Mali genel kurul dolayısıyla ÇASİAD tarafından bu konuda yapılan değerlendirmeler ÇASİAD’ın yaklaşımı konusunda önemli mesajlar vermektedir.
 
Her şeyden önce erteleme öncesi ÇASİAD’ı taraf olma konusunda değerlendirenler açısından bu yaklaşım iyi bir şekilde okunmalıdır. Objektif yaklaşıldığında ÇASİAD’a haksızlık yapıldığı konusu kavranabilecek bir durumdur. ÇASİAD tarafsızlığını beyan etmiş , kimsenin adamı olmadan, performansı ile, gönüllü yaklaşımı ile proje üreterek ÇTSO çalışmalarına güç verecek adayların teşvik edilmesi konusunda belirttiği irade bir nebze de olsa katılımcı bir model yaratma açısından önemlidir.
Ben hep şunu savundum; ÇTSO kendi üye yapısına uygun, kendi üyelerinin sorunlarına çözüm olacak bir yönetimi kendi içinden çıkarabilmelidir. ÇTSO’nun üye profilini bugüne kadar yönetimler temsil edememişlerdir. Bunun direkt yansıması olarak, üye tabanında oluşan algı,”odanın bana bir faydası yoktur” şeklindedir. ÇASİAD tarafından yapılan değerlendirmede biraz bu gerçeğin izlerini görebilmekteyim.
 
Diğer bir konu da ÇASİAD’ın kurumsal kimliğine saygılı olmak adına daha tutarlı bir çizgi izlemesidir.
Böylece kendi kimliğini, ÇTSO’daki kariyer hırsına alet etmemektedir. Bu ilkeli bir yaklaşımdır.
Gelişmelerin bu boyutta olduğu bir süreçte şimdi ÇTSO üyeleri daha cesaret ile davranmalı, onun bunun adamı olma kaygısını aşmalı,katkı sunabilecek iradeyi kendisinde bulunanlar görev talep etmelidirler.
 
Yaşanılan gelişmeler sonrasında bu şekildeki bir iradenin başarılı olma şansının arttığını söyleyebiliriz. ÇASİAD’ın tavrı, bu konuda cesaret vericidir; görev talep edecek kişilerin önünü açan bir yaklaşımdır.

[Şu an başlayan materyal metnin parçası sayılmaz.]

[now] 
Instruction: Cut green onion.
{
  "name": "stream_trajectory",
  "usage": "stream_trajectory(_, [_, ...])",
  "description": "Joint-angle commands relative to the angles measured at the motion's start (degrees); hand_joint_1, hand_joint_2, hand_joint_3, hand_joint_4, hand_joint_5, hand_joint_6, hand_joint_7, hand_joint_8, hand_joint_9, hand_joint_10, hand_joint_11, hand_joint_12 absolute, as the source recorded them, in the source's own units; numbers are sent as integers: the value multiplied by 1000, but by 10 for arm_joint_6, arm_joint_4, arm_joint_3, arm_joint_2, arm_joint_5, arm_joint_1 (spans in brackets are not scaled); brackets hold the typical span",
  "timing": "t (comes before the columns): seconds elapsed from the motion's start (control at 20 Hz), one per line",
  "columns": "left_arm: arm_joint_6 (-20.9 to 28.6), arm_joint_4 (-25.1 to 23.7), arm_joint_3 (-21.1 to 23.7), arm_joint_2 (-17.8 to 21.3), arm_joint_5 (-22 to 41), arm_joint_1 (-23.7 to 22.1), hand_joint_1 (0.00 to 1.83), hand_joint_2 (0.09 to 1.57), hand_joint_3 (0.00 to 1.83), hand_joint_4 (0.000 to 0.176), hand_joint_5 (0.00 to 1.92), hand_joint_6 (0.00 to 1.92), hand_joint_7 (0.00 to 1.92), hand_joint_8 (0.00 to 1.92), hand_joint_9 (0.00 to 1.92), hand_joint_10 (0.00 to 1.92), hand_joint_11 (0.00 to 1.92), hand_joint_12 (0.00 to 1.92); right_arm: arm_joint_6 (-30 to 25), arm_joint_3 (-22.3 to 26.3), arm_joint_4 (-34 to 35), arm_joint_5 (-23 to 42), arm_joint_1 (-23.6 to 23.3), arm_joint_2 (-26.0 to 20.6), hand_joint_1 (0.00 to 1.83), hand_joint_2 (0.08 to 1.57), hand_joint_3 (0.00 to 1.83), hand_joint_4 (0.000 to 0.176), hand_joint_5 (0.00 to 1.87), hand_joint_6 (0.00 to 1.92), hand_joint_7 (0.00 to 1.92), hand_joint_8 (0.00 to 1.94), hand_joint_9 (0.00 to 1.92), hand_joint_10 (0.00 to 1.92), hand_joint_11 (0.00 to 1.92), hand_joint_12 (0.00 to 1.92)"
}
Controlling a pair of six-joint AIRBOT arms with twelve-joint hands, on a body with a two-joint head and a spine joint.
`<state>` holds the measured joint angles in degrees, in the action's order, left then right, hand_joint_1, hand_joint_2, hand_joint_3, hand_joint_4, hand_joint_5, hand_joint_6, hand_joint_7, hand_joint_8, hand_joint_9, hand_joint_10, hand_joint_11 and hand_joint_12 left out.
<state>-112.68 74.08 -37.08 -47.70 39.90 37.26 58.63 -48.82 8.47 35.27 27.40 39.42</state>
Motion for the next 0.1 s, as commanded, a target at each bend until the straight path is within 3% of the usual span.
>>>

ÇAGİAD da iradesini ortaya koymalı; her şeyden önce ÇTSO, siyasi iktidarın uydusunda onu alkışlayan , bu havanın yaratacağı özel menfaat ilişkilerinin dışında gerçek kimliği ile hareket eden bir kurum olarak yeni bir dinamizm kazanmalıdır.
 
Altın madencilerinin kapalı kapılar ardında lobi faaliyetlerini yürüttüğü bir ÇTSO yönetiminin bu kente hiçbir hayrı yoktur, olamaz.